Please submit your questions on outsourcing clinical drug development using the form at the bottom of this page. Each month, John R. Vogel, Ph.D., or a guest consultant will post one or more questions along with an answer.



Question: What are the advantages and pitfalls of creating a central CRO contracting department at my company?
Answer: Several pharmaceutical and biotechnology companies have created "outsourcing management departments" with positive results. Outsourcing managers perform a variety of functions. They maintain a database of potential vendors, provide recommendations to project teams and assist in preparing requests for proposals (RFPs). They also manage the review of the bids, assist in negotiating the service contract, participate in problem-solving when requested by the team, and assist teams in reviewing invoices from vendors. Some initiatives by outsourcing management departments have generated cost savings; others have not. Reported benefits include accelerating contract negotiation through master agreements, reducing costs through elimination of non value-added services, and eliminating cost overruns by more closely monitoring vendor budgets and formalizing change orders. A potential disadvantage is that the manager may act as a gatekeeper and limit vendor access to project teams. Also, lack of technical expertise could limit the manager's ability to evaluate vendors and to assist in solving problems. Some cost-saving initiatives (e.g., discount vendor lists) may impose limits on the team's ability to choose the most qualified vendor. You may find it helpful to contact The Pharmaceutical Outsourcing Managers Association. It was founded in 1995 to encourage the exchange of information among its members.

Question:

My company plans to outsource an important phase III study. The CRO suggests that we use its services to audit the study and ensure GCP compliance. Is it realistic to have a CRO audit itself?
Answer: The notion of a CRO auditing itself raises obvious questions about the potential for conflict of interest. However, most CROs ensure the validity of their auditing services by creating regulatory compliance groups that report directly to senior management and not to the clinical operations department. Many sponsors find this to be an acceptable practice. Another approach is to employ an independent quality assurance and regulatory compliance group. A recent search of the Drug Information Association Pharmaceutical Contract Support Organizations Register under the key words "GCP auditing" yielded 18 organizations that provide clinical auditing services.

Question:

Are there commercial directories of CROs?
Answer:

The Drug Information Association website (www.diahome.org) includes a directory of Contract Service Organizations. You can search by company, service, or by keyword. Several other directories are available commercially. The CenterWatch Industry Directory is available from CenterWatch (www.centerwatch.com). Technomark (www.technomark.com) publishes regional CRO directories for North America and Europe.
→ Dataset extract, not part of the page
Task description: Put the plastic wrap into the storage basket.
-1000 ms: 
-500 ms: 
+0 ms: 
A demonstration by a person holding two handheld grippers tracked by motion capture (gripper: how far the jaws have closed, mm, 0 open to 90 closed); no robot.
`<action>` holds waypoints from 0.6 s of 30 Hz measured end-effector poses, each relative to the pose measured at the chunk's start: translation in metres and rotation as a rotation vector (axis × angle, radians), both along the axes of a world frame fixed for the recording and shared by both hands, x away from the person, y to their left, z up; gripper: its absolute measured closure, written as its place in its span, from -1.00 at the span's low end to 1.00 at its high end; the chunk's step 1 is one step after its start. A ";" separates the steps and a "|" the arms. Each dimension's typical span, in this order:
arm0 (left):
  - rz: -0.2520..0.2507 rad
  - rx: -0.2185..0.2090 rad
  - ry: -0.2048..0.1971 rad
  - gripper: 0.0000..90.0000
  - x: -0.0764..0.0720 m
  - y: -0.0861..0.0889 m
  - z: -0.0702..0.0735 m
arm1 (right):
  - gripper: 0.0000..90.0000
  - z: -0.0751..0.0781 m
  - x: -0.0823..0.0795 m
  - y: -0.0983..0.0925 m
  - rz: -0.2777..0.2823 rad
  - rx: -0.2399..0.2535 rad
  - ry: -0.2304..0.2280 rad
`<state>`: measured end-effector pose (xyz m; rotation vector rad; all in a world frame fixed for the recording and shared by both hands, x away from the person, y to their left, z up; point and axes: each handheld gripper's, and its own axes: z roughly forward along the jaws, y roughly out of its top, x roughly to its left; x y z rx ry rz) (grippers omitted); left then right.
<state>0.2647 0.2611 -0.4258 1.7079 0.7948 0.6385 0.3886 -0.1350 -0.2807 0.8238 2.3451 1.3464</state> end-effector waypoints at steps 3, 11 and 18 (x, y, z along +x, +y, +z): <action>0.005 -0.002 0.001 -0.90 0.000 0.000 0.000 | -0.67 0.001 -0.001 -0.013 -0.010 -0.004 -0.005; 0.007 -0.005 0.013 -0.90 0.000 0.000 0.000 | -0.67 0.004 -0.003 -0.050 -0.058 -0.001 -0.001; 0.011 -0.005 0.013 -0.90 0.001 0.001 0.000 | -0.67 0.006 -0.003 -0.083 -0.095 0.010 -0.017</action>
A more selective approach to identifying those CROs best suited to your particular project is to "prequalify" vendors according to your specific needs (e.g., therapeutic area, range of services, geography). The steps in prequalifying CROs were described in an article entitled, "A Case Study in Evaluating and Selecting a CRO", that appeared in Applied Clinical Trials, 5 (6), 30-36, 1996. Reprints are available at www.pharmaportal.com. The process is also described elsewhere on this website under Find Qualified Service Providers.


Question:

My company is currently negotiating a preferred provider agreement with a CRO. What type of performance metrics would you recommend to monitor the overall performance of a preferred provider CRO?
Answer:

Preferred provider agreements are negotiated with the expectation that both the pharmaceutical sponsor and the CRO will benefit. The sponsor hopes to limit the number of vendors with which it works and to receive discounts in return for an increased volume of work. The CRO expects to reduce its business development costs and to receive a steady stream of work from the sponsor. Both parties anticipate greater efficiency as they become more accustomed to each other's standards and procedures. Some useful metrics for managing preferred provider relationships are:

  • Personnel qualifications (e.g., training and experience level of personnel who will be assigned to the CRO team)
  • Cycle times (e.g., time from completion of a site-monitoring visit to receipt of the monitoring report by the sponsor, time from patient completion to entry of the CRF in the database, time from last patient completion to database lock.)
  • Timing, format, and content of reports
  • Acceptable error rates in critical and non-critical areas of the database
  • Billing practices (e.g., how to ensure that pass-through costs are promptly reimbursed while service fees are tied to deliverables)
  • Efficiency of the relationship (e.g., ratings by the sponsor and CRO of the quality and timeliness of information for making key decisions)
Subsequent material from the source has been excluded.